In regard to the job interview, she used to go with SIL. She hasn't for a while now as SIL became a SAHP. I think it's one of reasons we've butted heads. Due to my upbringing, I have always been independent. I don't think she's used to not being needed (she cried when DP left home and moved in with me in his mid 20's despite him only moving 20 minutes away).
She is manipulative and I think, narcissistic, hence why we didn't see each other for much of last year.
I would love to see my family but haven't for a while and I won't until it is safe to do so.

I wouldn't wish this illness on anyone and yet she seems to be so flippant about it.
My DP is fully with me about them not coming round.
Is it a relief not seeing her? Yes but I'd rather not have this situation going on.

OP posts:
Mummyoflittledragon · 17/04/2020 08:00

Atm you have breathing space. Now is at good time to create boundaries and communicate them when lockdown is over.

MinecraftMother · 17/04/2020 08:13

Your in-laws are the 10% my husband keeps telling me about.

He's a bio-med engineer and spends more time than I'd like with viruses.

I've seen him hopping mad at the amount of people who aren't taking notice of the rules - if we all stopped, the virus would die out.

It does not move. We move it.

But in every wide-scale plan like this they have to account for the stupid 10% and that is why the rest of us have to stick to the rules so rigorously. Because of the stupid 10%...

CaffiSaliMali · 17/04/2020 08:14

Go with Mummyoflittledragon's response OP.

Your MIL is being very naive. There are lots of younger people and people younger than her in hospital with this virus, my colleague is one of them - has been receiving oxygen.

This is a very serious virus.

MeridianB · 17/04/2020 08:18

Can your DP just repeat the rules to her every time she asks and then ask her why she thinks they don’t apply to her?

Andromeida59 · 17/04/2020 08:21

@MinecraftMother I agree. DP works as a medical researcher so fully understands the importance of social distancing etc.
I had a close family member's birthday last weekend and I would have loved to have seen them. However, my wants do not come above the safety and wellbeing of others. I don't think she understands that we need to think of each other. I think she was put out that I didn't want them to come round the weekend prior to the official lockdown. I was already showing symptoms and did not want to put them at risk. I felt dreadfully guilty as I'm quite used to being ill but hated the thought of somehow harming others.

OP posts:
LouiseTrees · 17/04/2020 08:22

@Andromeida59 take a video of you struggling to breath and send it to her. If you still look even a bit healthy then ensure you wear no make up, mess up your hair.

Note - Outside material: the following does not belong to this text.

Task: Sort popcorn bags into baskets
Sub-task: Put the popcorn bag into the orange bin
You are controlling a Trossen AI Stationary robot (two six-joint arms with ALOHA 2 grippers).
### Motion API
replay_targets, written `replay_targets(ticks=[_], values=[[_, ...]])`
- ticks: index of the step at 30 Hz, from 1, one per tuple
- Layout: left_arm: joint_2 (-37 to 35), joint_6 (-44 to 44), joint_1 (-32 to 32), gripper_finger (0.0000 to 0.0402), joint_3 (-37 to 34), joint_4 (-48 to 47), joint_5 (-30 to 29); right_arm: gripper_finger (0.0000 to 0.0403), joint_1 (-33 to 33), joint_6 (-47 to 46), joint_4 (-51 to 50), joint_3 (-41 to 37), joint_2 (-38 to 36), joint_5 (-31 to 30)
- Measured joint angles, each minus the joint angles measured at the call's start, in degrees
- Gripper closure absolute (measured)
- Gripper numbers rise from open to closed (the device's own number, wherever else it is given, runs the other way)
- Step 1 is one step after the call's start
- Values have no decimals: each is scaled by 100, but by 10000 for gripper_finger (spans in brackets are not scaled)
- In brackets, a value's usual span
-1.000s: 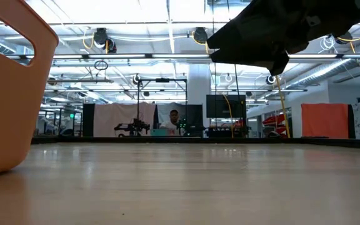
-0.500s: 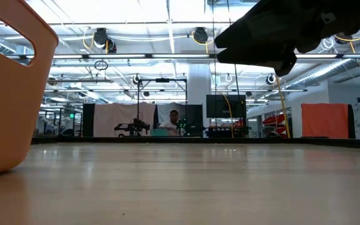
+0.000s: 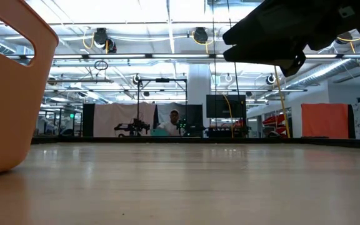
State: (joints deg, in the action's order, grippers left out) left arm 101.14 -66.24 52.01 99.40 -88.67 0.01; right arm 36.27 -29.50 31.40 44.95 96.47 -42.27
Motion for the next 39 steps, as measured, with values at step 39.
replay_targets(ticks=[39], values=[[0, 791, 6, 277, -1783, 548, -1095, 250, -4, -310, 52, -285, -2, -21]])
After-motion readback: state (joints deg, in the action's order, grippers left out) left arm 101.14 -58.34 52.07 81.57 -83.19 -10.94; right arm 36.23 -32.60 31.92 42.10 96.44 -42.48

Andromeida59 · 17/04/2020 08:27

@CaffiSaliMali I hope your colleague recovers quickly Flowers.
She just doesn't really think that the rules should apply to her or her DD/DGC. She also accused me of overreacting back in early February as we had started buying a few extras due to the potential lockdown. Due to DP's speciality he was insistent that we prepare.

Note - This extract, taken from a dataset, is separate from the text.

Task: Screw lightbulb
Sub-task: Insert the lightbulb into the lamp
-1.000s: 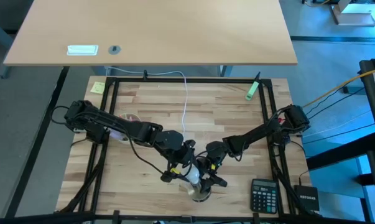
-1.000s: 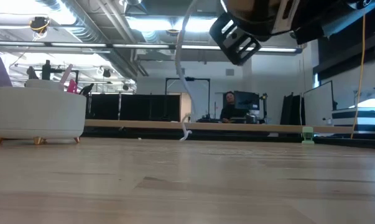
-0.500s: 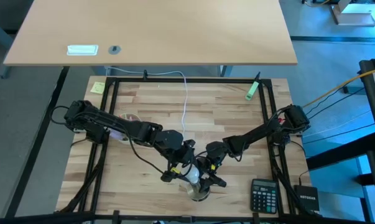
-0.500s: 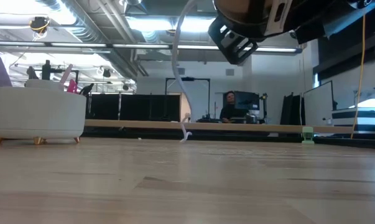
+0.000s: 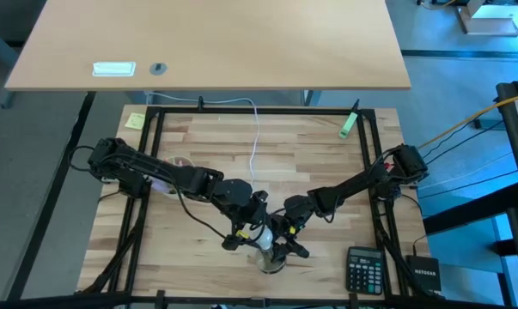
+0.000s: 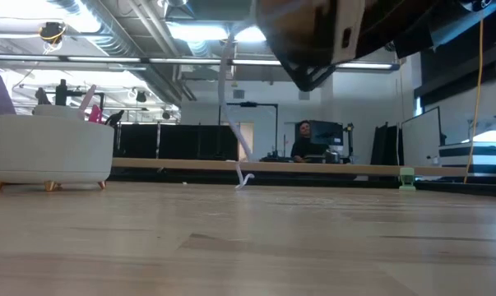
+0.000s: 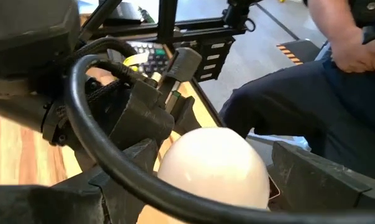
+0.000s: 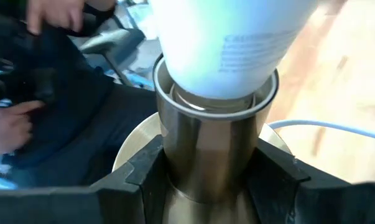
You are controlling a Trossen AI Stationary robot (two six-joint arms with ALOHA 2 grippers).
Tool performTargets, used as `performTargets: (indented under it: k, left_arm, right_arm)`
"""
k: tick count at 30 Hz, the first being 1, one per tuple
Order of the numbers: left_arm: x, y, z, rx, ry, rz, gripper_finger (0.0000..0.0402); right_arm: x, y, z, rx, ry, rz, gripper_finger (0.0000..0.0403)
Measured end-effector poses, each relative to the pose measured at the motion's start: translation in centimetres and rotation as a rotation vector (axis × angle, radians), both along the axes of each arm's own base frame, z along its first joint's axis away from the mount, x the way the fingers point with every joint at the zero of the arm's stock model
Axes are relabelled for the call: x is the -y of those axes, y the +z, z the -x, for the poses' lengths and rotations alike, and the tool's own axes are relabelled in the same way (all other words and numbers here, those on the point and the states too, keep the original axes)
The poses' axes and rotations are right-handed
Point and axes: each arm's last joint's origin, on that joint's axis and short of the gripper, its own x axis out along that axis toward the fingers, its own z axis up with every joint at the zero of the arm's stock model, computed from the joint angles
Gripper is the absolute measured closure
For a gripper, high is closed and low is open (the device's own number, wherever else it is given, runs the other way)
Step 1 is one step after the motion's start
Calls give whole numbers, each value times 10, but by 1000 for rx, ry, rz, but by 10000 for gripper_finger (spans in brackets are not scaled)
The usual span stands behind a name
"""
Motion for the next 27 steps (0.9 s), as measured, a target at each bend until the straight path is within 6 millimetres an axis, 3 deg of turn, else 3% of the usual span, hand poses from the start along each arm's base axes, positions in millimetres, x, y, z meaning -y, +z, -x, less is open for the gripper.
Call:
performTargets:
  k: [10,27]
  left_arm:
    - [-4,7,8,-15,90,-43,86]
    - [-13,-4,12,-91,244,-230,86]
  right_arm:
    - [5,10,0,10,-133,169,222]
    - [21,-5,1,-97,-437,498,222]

I think this situation is showing just how much she isn't needed. Plus she drives DP nuts with her behaviour at times so maybe she is feeling insecure.

OP posts:
Deelish75 · 17/04/2020 08:46

I have a manipulative, possibly narcissistic relative so I understand how draining it is, especially when they SEEM to understand why you are saying/doing and then try to push back against it - it's headfuck!
But you are doing the right thing (according to a YOUGOV poll last night) 90% of the British population are in agreement with it and if she does moan to anyone and make out that you're the bogeywoman they hopefully will see her for the selfish woman that she actually is.